ARTICLE 2 : Les deux parties s’engagent à interdire tout recours aux actes de violence, collectifs ou individuels. Toute action clandestine ou contraire à l’ordre public doit prendre fin, ainsi que toute infiltration d’éléments armés venant de l’extérieur.
ARTICLE 3 : Les forces combattantes du Mouvement Populaire de l’Azaouad et du Front Islamique Arabe de l’Azaouad se stabiliseront à l’intérieur de leurs zones actuelles de cantonnement. Tout déplacement devra se faire sans arme.
ARTICLE 4 : Les Forces Armées Maliennes ne mèneront aucune activité susceptible de donner lieu à des accrochages avec les combattants. Elles procèderont à un allègement progressif de leur dispositif dans les 6e et 7e régions.
ARTICLE 5 : Dans le cadre du présent accord, les Forces Armées Maliennes se désengageront de la gestion de l’administration civile et supprimeront certains postes militaires. En ce qui concerne les villes (chefs-lieux de régions et de cercles), les casernes seront progressivement transférées vers d’autres sites plus appropriés.
ARTICLE 6 : Les Forces Armées Maliennes éviteront les zones de pâturage et les zones à forte concentration de populations dans les 6e et 7e régions.
ARTICLE 7 : Les Forces Armées Maliennes se confineront à leur rôle de défense de l’intégrité territoriale dans les frontières.
ARTICLE 8 : Les combattants peuvent intégrer les Forces Armées Maliennes dans des conditions définies d’un commun accord.
ARTICLE 9 : Il est créé une Commission de cessation des hostilités chargée de l’application des dispositions du présent accord. Cette Commission est présidée par la République Algérienne Démocratique et Populaire en qualité de médiateur.
ARTICLE 10 : La Commission de cessation des hostilités est composée, en plus du médiateur, d’un nombre égal de représentants des deux parties.

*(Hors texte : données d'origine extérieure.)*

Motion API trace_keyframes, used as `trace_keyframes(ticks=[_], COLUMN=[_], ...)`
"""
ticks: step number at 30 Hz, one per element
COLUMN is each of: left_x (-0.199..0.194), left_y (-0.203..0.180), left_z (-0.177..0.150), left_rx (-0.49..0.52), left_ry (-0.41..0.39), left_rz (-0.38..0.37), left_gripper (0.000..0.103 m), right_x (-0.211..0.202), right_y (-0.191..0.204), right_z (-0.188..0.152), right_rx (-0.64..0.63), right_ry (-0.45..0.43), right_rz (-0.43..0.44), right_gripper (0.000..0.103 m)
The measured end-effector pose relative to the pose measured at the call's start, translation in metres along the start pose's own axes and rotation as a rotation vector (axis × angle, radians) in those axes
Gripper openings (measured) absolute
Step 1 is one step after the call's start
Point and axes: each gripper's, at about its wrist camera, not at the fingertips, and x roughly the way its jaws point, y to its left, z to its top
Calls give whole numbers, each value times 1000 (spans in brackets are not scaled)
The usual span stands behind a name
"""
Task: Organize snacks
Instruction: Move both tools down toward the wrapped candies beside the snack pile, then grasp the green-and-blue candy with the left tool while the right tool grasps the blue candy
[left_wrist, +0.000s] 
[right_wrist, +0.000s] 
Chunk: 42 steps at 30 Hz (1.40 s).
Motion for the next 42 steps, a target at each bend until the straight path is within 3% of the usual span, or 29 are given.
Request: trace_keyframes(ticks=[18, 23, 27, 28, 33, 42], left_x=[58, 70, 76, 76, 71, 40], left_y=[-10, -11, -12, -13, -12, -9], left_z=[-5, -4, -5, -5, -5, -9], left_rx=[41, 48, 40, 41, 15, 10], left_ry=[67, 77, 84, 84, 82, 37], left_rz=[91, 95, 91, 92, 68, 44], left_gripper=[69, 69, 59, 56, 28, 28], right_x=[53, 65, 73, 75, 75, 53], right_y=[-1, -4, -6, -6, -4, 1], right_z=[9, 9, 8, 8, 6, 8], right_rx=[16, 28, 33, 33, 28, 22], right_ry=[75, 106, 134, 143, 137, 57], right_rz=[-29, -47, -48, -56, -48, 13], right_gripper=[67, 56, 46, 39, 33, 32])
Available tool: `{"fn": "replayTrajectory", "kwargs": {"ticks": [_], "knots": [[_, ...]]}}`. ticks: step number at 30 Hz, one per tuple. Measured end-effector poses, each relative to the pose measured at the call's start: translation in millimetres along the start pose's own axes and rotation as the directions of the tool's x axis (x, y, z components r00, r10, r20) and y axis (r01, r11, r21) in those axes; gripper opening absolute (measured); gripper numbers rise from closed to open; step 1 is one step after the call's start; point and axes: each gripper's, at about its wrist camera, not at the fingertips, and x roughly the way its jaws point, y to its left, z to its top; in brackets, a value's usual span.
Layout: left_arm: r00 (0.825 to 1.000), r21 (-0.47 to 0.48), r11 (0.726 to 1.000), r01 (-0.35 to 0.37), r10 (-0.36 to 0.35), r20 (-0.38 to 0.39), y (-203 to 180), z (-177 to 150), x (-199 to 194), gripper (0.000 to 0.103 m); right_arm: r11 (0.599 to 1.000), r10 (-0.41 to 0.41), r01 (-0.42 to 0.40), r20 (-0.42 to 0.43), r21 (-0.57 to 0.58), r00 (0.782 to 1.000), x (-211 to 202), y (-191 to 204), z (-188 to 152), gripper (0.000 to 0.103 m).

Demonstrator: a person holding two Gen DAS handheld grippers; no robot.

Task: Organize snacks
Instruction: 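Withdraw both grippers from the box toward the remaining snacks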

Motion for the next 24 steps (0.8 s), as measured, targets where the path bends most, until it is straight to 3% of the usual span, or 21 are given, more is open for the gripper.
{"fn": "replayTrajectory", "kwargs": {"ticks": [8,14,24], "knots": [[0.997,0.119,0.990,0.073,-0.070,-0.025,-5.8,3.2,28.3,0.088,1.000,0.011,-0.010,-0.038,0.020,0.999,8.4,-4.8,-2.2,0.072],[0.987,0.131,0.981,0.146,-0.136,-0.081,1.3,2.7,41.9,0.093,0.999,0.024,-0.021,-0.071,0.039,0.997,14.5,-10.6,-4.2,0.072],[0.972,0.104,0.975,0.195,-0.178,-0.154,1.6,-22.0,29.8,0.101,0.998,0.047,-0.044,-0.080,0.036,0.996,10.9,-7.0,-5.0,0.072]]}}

ARTICLE 11 : Le siège de la Commission de cessation des hostilités est fixé à Gao.
ARTICLE 12 : Tous les prisonniers, otages ou internés civils détenus par chacune des parties seront libérés dans les trente (30) jours à compter de la signature du présent accord.
ARTICLE 13 : Le présent accord entre en vigueur à la date de sa signature.
Fait à Tamanrasset, le 6 janvier 1991, en deux originaux en langues française et arabe, les deux textes faisant également foi.
Pour le Gouvernement du Mali :
Colonel Ousmane Coulibaly, Membre du Conseil National de l’UDPM, Chef d’État-major Général des Armées.Pour le Mouvement Populaire de l’Azaouad et le Front Islamique Arabe de l’Azaouad :
Iyad Ag Ghali, Secrétaire Général du Mouvement.En présence de :
Son Excellence Mohamed Salah Mohammedi, Ministre de l’Intérieur de la République Algérienne Démocratique et Populaire.
Source : Archives nationales du Mali, “Accord sur la cessation des hostilités”, Tamanrasset, 6 janvier 1991.